(WORK TO COMPLETE) Each line of the listing below that includes "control" must be copied.

(DATA TO EXAMINE)
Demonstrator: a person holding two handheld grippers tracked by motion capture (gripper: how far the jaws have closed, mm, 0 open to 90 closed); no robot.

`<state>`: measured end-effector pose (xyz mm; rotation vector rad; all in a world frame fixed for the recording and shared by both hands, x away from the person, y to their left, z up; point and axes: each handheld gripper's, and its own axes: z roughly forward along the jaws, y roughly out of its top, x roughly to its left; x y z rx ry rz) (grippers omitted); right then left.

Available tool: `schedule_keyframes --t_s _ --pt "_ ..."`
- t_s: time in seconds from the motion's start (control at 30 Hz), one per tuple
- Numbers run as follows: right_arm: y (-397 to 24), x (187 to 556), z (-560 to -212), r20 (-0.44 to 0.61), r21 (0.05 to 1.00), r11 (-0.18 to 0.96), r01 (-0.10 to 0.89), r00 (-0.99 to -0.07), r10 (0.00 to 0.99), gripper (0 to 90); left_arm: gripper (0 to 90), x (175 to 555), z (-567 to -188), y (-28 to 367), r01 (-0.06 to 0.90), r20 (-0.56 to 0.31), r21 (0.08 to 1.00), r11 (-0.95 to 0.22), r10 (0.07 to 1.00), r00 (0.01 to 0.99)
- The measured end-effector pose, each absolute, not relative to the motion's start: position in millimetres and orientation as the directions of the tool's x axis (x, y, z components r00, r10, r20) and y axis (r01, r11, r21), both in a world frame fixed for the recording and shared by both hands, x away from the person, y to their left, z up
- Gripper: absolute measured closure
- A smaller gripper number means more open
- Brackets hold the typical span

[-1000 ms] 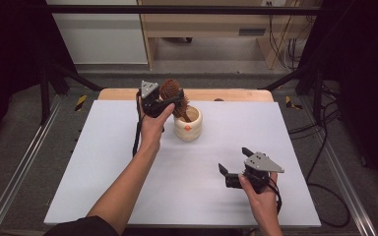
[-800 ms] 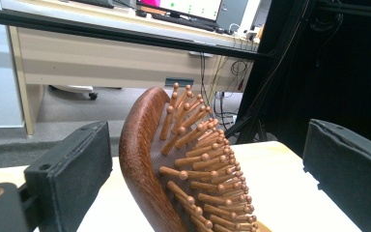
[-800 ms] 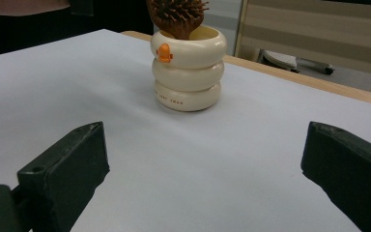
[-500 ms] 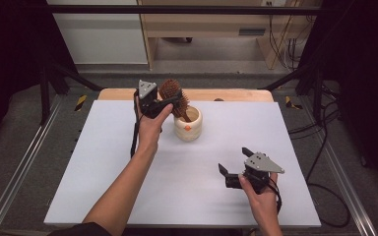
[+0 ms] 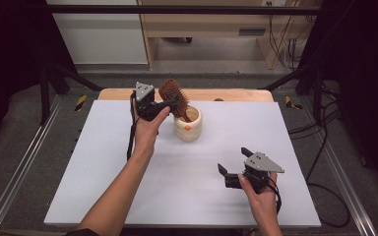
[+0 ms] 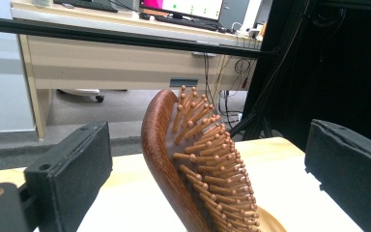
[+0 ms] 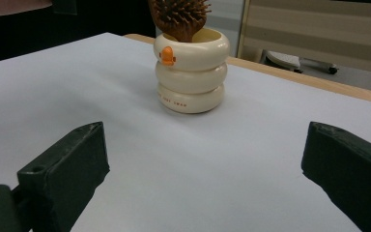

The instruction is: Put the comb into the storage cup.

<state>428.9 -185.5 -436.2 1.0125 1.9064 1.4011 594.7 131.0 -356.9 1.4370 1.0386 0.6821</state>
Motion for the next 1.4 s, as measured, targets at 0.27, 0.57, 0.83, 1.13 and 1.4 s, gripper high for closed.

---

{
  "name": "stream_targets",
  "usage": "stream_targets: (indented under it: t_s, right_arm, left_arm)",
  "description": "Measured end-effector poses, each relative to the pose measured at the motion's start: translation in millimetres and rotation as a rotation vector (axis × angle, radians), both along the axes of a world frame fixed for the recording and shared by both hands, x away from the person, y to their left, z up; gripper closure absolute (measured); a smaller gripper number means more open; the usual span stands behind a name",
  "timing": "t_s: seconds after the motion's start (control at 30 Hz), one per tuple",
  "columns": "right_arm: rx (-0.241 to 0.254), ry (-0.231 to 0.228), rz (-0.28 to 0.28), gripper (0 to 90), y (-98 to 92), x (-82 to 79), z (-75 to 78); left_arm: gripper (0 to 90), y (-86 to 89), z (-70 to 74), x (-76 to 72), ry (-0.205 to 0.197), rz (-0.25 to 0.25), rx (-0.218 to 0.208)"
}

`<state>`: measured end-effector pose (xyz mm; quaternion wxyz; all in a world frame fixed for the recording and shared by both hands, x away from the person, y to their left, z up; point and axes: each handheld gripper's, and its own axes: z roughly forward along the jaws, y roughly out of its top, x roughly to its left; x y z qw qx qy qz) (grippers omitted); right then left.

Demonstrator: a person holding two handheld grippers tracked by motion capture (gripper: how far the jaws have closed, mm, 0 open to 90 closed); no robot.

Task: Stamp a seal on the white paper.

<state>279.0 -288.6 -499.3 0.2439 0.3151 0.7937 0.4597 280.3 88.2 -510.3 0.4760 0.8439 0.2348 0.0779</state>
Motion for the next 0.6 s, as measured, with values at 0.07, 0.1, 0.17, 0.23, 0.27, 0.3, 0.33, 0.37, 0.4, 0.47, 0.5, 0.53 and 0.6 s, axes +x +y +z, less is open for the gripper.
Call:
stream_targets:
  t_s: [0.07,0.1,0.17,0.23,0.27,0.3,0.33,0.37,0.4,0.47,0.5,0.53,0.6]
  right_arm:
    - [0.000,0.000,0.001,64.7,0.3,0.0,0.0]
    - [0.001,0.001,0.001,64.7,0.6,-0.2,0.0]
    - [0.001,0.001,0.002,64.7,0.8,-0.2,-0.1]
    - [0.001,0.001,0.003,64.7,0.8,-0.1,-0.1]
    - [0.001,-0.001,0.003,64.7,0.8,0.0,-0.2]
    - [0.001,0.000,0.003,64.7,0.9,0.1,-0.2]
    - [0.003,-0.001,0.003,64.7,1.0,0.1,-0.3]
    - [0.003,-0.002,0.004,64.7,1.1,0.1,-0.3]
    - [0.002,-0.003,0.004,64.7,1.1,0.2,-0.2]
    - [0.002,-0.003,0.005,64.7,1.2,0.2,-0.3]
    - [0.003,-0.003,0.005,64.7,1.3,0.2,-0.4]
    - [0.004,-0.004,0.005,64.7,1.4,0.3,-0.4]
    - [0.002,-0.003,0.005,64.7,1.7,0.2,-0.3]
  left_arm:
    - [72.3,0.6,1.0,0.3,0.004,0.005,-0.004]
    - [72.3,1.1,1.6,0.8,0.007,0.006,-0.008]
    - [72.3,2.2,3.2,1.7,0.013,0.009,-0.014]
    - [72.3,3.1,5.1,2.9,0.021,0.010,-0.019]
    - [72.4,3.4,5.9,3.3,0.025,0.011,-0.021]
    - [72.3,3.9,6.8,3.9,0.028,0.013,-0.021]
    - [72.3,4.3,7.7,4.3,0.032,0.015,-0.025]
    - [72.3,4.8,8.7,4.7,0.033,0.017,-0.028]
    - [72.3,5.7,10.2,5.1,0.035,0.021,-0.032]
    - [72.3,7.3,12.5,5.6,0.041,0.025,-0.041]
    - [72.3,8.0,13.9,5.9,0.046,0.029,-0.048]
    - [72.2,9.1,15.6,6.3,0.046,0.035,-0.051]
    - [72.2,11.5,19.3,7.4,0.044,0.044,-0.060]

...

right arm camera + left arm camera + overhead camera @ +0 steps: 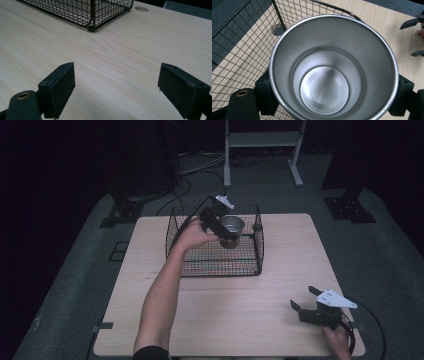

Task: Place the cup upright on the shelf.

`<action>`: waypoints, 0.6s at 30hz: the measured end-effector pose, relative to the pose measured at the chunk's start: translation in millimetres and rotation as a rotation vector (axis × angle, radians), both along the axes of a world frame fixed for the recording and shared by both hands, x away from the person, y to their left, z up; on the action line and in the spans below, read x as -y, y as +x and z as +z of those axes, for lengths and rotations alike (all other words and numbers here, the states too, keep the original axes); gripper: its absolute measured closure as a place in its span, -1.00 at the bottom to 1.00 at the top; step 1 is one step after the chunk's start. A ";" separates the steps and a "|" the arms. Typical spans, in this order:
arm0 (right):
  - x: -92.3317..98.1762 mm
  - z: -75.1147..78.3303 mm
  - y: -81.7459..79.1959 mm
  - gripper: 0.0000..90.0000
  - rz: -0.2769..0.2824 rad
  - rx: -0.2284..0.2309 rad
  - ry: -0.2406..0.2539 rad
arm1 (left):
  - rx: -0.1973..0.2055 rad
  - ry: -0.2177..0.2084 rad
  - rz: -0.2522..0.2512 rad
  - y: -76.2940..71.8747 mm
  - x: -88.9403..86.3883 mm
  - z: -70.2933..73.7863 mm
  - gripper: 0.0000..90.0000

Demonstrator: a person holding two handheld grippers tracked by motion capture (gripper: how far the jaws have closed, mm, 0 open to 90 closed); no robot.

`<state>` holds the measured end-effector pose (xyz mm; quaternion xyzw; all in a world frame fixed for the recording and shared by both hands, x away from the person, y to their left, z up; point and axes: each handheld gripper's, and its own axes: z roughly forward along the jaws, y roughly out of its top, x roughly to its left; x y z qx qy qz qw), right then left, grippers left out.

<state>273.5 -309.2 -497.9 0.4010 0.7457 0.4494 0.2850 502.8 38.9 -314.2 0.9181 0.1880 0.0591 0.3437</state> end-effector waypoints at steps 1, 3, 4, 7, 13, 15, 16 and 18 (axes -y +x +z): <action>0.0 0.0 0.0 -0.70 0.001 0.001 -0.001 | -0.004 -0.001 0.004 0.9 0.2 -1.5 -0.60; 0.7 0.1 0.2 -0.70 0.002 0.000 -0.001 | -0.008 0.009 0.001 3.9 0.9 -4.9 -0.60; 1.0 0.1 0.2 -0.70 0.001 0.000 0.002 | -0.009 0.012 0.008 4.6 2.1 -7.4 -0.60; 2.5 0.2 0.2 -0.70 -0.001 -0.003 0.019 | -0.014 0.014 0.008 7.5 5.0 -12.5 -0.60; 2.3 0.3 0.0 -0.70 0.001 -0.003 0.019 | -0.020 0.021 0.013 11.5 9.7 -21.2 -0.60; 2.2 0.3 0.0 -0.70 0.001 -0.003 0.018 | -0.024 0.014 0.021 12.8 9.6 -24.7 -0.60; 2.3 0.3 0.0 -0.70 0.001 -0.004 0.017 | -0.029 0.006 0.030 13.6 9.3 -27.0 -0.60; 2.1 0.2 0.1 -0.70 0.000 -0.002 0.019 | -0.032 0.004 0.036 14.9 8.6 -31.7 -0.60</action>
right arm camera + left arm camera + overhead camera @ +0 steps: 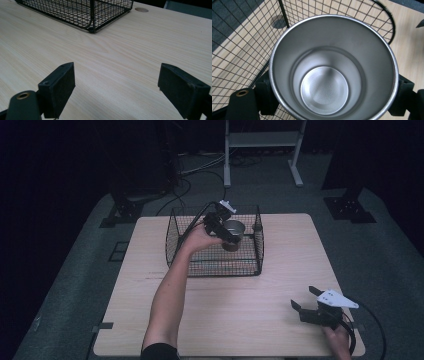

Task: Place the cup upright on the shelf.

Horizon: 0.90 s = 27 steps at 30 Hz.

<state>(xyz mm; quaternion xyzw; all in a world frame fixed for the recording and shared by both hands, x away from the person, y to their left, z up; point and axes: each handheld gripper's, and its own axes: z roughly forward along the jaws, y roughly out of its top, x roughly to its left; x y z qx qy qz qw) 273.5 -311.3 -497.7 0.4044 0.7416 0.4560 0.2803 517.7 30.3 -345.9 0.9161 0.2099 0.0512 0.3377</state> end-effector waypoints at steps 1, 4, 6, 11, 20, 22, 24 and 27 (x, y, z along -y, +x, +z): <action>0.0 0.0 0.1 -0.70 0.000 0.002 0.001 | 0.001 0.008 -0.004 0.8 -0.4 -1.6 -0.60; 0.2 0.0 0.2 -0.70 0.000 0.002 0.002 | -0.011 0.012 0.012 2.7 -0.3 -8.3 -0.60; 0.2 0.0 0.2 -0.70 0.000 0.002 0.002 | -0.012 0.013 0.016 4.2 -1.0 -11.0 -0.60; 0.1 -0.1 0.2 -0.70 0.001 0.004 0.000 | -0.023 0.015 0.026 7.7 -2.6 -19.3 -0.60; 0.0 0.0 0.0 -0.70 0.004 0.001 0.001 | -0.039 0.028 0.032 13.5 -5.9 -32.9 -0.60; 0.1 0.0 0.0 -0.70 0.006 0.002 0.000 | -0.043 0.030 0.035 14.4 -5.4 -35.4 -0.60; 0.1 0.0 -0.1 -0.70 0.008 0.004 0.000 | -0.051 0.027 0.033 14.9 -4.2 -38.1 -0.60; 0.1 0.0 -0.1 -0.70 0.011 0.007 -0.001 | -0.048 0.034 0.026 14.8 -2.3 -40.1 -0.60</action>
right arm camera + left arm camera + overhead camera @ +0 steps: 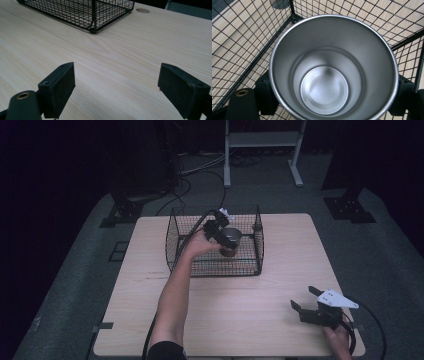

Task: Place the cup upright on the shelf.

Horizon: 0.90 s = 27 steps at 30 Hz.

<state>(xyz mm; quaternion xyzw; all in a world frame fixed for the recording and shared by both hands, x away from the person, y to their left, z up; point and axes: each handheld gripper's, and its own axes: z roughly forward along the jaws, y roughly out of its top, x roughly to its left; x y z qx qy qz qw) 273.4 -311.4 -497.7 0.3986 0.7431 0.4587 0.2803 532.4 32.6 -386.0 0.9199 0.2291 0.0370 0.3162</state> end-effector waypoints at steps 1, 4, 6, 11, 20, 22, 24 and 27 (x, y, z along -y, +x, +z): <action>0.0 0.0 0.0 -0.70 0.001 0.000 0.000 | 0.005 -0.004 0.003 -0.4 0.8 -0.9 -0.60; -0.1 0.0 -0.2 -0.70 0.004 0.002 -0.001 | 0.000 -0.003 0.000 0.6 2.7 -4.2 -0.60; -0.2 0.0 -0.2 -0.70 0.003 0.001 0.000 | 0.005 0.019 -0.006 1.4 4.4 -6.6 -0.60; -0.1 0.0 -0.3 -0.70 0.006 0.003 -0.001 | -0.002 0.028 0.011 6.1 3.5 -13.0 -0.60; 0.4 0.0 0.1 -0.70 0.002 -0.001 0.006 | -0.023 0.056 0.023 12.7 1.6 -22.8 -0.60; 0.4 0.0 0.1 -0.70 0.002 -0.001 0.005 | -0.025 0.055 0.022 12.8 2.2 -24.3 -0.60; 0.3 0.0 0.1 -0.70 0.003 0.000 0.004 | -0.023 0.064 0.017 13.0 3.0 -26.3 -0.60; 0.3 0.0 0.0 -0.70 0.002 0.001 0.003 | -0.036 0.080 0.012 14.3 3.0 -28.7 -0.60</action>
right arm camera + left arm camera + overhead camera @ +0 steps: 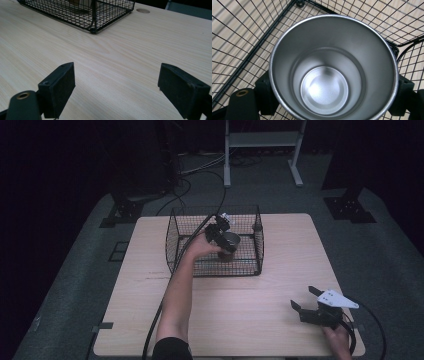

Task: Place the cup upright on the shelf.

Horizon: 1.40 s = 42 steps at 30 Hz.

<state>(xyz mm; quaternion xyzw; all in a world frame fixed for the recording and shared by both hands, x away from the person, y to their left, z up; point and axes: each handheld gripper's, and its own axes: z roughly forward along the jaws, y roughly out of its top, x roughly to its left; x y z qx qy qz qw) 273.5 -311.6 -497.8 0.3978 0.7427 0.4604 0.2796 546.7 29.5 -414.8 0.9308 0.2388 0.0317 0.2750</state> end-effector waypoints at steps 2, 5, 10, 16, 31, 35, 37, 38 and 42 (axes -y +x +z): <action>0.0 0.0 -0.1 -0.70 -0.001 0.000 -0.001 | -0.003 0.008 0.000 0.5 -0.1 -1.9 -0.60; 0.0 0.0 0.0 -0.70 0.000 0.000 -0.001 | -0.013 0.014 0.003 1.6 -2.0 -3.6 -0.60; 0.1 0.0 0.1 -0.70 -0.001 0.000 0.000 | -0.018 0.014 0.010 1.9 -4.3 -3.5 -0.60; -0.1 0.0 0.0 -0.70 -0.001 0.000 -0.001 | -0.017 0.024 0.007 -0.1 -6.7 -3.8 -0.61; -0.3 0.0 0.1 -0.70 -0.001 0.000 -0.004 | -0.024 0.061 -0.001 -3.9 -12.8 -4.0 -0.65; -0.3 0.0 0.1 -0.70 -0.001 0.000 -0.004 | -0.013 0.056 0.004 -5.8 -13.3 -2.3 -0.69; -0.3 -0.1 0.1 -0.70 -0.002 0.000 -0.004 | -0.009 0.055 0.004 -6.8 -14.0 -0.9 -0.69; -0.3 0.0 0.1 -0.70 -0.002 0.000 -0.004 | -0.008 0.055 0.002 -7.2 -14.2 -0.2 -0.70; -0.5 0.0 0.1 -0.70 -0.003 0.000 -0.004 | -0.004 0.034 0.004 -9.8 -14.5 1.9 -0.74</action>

(RESULT)
- t_s: time in seconds from the motion's start (control at 30 Hz), one per tuple
  "timing": "t_s: seconds after the motion's start (control at 30 Hz), one per tuple",

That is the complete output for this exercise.